Seventeen years ago, the Wichita Police Department eliminated its traffic unit. It was those officers' jobs to keep city streets safe and to stop drunk drivers.

Since 2000, those arrests have decreased by more than 50 percent. Yes, the number of alcohol-related crashes remains as high as ever.

"What's bad, I have a good belief that enforcement is down," said Attorney Les Hulnick with the National College of DUI defense. "We no longer have dedicated units to law enforcement and that's too bad." 

Lt. Jeff Allen with the Wichita Police Department remembers when the department lost the traffic unit. 

"So, they got pulled from DUIs and traffic stops to cover 911 calls," he said.  

He also saw the drop in drunk driving arrests. It concerned him so much that he went to the City Council to approve bringing back the specialized unit.
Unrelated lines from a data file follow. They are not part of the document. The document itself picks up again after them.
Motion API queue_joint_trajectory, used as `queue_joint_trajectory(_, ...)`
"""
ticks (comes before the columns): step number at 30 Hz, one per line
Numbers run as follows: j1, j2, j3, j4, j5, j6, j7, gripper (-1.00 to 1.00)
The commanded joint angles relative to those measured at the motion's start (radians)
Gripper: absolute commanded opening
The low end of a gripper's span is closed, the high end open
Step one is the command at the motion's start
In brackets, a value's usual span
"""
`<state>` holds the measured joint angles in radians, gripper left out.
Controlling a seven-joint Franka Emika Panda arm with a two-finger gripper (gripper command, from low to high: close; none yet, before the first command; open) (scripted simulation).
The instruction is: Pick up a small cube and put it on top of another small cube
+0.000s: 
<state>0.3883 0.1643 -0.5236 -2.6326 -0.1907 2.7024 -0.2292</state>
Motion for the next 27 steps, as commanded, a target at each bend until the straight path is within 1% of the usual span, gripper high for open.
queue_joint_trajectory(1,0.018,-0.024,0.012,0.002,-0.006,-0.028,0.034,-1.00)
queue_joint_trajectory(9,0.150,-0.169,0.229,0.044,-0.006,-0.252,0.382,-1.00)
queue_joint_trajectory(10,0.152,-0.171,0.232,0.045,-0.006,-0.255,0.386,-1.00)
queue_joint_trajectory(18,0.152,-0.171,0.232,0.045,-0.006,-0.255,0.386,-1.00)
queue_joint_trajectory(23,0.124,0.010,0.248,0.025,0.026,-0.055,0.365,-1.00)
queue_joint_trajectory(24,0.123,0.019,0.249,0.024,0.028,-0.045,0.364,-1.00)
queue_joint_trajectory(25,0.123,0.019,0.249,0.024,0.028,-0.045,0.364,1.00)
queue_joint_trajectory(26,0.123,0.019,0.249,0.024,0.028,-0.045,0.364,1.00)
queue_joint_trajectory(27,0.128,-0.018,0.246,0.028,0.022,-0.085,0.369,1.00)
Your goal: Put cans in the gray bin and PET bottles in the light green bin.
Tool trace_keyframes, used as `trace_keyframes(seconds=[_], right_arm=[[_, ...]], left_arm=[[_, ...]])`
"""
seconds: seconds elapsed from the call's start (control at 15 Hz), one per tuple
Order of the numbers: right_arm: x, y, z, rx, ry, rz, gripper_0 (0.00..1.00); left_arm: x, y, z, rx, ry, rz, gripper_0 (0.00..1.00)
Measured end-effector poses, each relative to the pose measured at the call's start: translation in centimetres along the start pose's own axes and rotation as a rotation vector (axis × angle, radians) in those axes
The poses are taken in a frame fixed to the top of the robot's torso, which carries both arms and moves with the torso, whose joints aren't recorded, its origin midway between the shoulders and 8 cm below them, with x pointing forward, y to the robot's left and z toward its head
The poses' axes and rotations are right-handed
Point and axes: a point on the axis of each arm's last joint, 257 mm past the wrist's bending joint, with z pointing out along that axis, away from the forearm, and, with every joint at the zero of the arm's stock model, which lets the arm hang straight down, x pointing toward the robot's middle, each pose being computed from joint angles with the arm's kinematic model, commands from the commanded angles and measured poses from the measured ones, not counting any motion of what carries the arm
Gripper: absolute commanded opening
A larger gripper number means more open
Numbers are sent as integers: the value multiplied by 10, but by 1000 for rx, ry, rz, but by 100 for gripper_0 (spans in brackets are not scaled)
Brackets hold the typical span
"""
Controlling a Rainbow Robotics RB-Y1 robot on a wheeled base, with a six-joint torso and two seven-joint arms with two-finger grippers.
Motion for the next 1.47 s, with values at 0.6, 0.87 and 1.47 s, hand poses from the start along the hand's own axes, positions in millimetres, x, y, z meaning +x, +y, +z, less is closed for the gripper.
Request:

Now, 20 cops will be dedicated to stopping bad drivers. Half of the officers will target people driving under the influence.

"My goal is to see those reduced," Lt. Allen said. "I want Wichita to be on the leading edge, getting crashes under control, getting drunk driving under control, getting distracted driving under control...see those numbers go down." 

Officer Tricia Tiede is leading the charge. She'll be working with the new motorcycle unit in places like Old Town, where drivers are more likely to drive drunk.

"Hopefully we can educate the public,to pay attention while they're driving obey the laws, save lives," Officer Tiede said. 

The traffic unit will be put into place on December 2. Those 20 officers will do nothing but enforce traffic laws, including DUIs.

For the Atterberrys, it's too late for their son who is now a statistic. Bret Blevins, the man who was behind the wheel of the car that killed Dusty and his friend, is now in prison for the next 60 years.